Records contained in a dataset:
== Segment start ==
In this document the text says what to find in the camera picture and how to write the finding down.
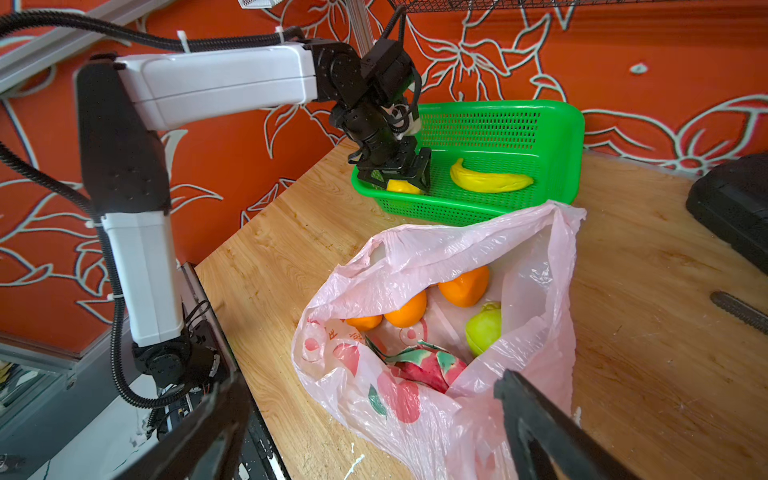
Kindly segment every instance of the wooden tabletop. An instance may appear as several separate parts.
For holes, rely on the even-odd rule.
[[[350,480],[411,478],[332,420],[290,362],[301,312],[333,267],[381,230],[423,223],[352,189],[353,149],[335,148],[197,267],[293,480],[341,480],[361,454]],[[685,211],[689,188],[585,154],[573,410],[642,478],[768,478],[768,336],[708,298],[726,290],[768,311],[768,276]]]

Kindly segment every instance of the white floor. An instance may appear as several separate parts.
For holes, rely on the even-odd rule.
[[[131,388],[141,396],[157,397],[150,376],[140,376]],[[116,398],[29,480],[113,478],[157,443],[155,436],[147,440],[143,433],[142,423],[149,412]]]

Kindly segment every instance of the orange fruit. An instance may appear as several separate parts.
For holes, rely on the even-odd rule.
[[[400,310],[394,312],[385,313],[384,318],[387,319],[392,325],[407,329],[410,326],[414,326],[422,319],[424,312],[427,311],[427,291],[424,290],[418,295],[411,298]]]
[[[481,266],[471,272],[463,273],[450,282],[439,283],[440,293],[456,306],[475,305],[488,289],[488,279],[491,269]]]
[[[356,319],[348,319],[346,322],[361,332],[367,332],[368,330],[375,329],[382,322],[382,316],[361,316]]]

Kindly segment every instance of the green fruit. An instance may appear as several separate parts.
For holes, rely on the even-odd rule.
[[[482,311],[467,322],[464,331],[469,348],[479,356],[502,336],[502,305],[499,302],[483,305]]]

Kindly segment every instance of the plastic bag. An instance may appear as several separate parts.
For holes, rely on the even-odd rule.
== Segment end ==
What this task involves:
Write out the lines from the one containing "Kindly segment every instance of the orange" through the last line of the records above. Include both of those lines and nothing else.

Finished task:
Kindly segment every instance of the orange fruit. An instance may appear as several separate parts.
For holes, rely on the even-odd rule.
[[[400,310],[394,312],[385,313],[384,318],[387,319],[392,325],[407,329],[410,326],[414,326],[422,319],[424,312],[427,311],[427,291],[424,290],[418,295],[411,298]]]
[[[481,266],[471,272],[463,273],[450,282],[439,283],[440,293],[456,306],[475,305],[488,289],[488,279],[491,269]]]
[[[356,319],[348,319],[346,322],[361,332],[367,332],[368,330],[375,329],[382,322],[382,316],[361,316]]]

Kindly segment every instance of the green fruit. An instance may appear as several separate parts.
For holes, rely on the even-odd rule.
[[[482,311],[467,322],[464,331],[469,348],[479,356],[502,336],[502,305],[499,302],[483,305]]]

Kindly segment every instance of the plastic bag. An instance may appear as several separate parts.
For holes, rely on the even-odd rule.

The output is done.